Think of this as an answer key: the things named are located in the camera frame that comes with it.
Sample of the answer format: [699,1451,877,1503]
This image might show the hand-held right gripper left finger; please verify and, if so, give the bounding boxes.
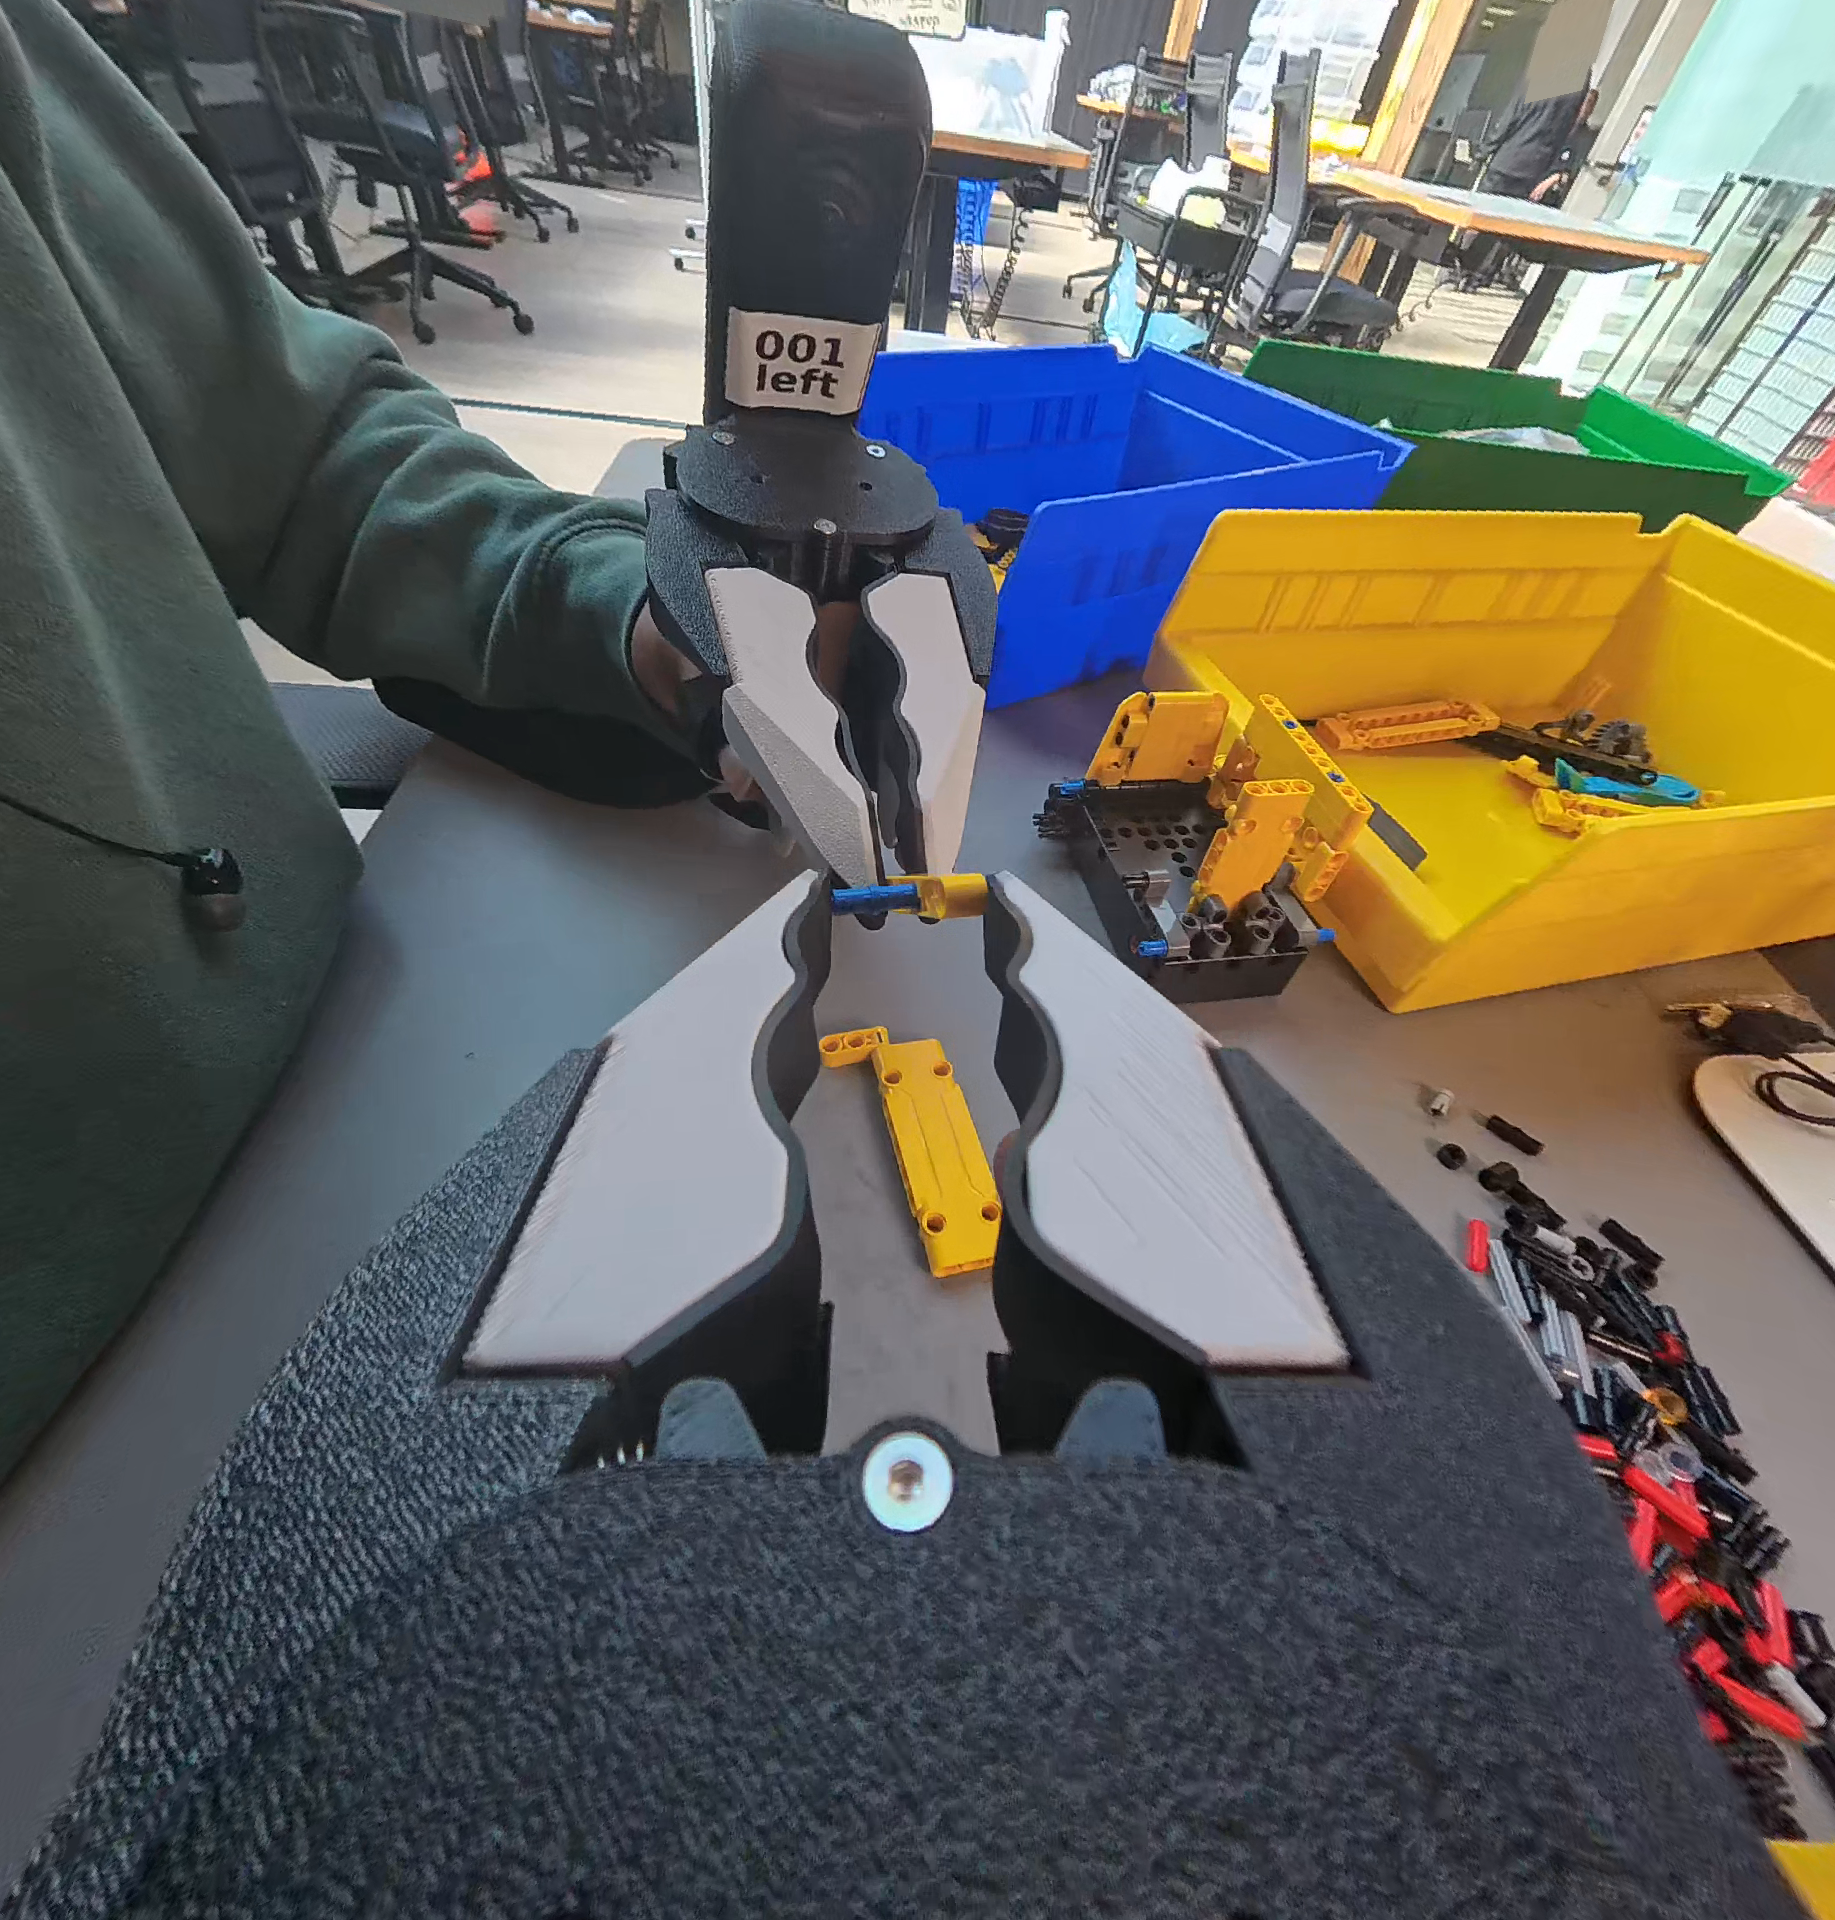
[462,873,837,1459]

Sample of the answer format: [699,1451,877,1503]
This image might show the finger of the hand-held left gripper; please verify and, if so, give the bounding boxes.
[864,569,996,889]
[700,563,881,893]

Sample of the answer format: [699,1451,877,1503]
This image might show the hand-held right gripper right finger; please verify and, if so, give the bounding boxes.
[990,873,1349,1459]

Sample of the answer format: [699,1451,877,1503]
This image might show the yellow lego panel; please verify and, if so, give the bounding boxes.
[869,1039,1009,1279]

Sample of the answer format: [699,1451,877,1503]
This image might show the blue plastic bin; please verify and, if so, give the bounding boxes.
[856,345,1415,710]

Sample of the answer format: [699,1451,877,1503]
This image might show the black lego link assembly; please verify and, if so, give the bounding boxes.
[1465,714,1658,771]

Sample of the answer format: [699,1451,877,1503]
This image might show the black and yellow lego model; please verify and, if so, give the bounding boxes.
[1034,689,1378,1003]

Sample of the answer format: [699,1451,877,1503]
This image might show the pile of small lego pins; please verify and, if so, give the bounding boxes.
[1415,1079,1835,1838]

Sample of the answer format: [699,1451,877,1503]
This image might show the teal lego piece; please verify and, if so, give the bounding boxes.
[1549,752,1729,816]

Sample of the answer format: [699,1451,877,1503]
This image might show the person's left hand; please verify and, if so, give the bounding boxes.
[630,608,778,829]

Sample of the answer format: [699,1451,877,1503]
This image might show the wooden top desk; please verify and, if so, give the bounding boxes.
[902,124,1094,337]
[1307,158,1719,372]

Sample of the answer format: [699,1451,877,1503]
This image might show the black office chair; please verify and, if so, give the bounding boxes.
[1235,47,1406,359]
[252,0,535,345]
[438,14,584,245]

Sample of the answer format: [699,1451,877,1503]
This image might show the black mesh chair seat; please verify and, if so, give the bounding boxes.
[270,682,438,816]

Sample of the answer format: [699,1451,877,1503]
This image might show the white rounded board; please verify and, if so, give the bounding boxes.
[1698,1052,1835,1326]

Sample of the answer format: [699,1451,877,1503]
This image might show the green plastic bin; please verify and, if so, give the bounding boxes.
[1248,337,1796,535]

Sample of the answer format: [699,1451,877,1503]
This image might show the person in green sweatshirt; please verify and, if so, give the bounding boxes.
[0,0,414,1538]

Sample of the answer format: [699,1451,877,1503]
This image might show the yellow lego ladder frame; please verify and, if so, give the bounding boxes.
[1312,692,1506,752]
[1510,752,1658,839]

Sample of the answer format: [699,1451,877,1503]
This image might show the black cable with plug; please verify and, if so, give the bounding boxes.
[1670,1000,1835,1135]

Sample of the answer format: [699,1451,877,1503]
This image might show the wall of clear parts drawers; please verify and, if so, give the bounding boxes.
[1684,189,1835,468]

- **Exercise goal**
The lines from the one containing "This image might show the person's" through the final line of the entries above are to be printed exactly, with nothing added.

- **Answer area**
This image might show the person's left hand; please verify and, if so, give the bounding boxes.
[630,608,778,829]

Sample of the answer format: [699,1451,877,1503]
This image might show the wooden top desk; please verify and, if so, give the bounding boxes.
[902,124,1094,337]
[1307,158,1719,372]

Sample of the answer format: [699,1451,877,1503]
This image might show the black office chair; please verify and, if so, give the bounding boxes.
[1235,47,1406,359]
[252,0,535,345]
[438,14,584,245]

Sample of the answer format: [699,1451,877,1503]
This image might show the black mesh chair seat; please verify and, if so, give the bounding boxes.
[270,682,438,816]

Sample of the answer format: [699,1451,877,1503]
This image might show the white rounded board; please verify and, if so, give the bounding boxes.
[1698,1052,1835,1326]

Sample of the answer format: [699,1451,877,1503]
This image might show the green plastic bin; please verify and, if so, give the bounding boxes.
[1248,337,1796,535]

Sample of the answer format: [699,1451,877,1503]
This image might show the person in green sweatshirt; please verify and, if so, give the bounding boxes.
[0,0,414,1538]

Sample of the answer format: [699,1451,877,1503]
This image might show the yellow lego ladder frame; please verify and, if so, give the bounding boxes.
[1312,692,1506,752]
[1510,752,1658,839]

Sample of the answer format: [699,1451,877,1503]
This image might show the black cable with plug; please verify and, if so, give the bounding boxes.
[1670,1000,1835,1135]

Sample of the answer format: [699,1451,877,1503]
This image might show the wall of clear parts drawers; please verify and, if so, give the bounding boxes.
[1684,189,1835,468]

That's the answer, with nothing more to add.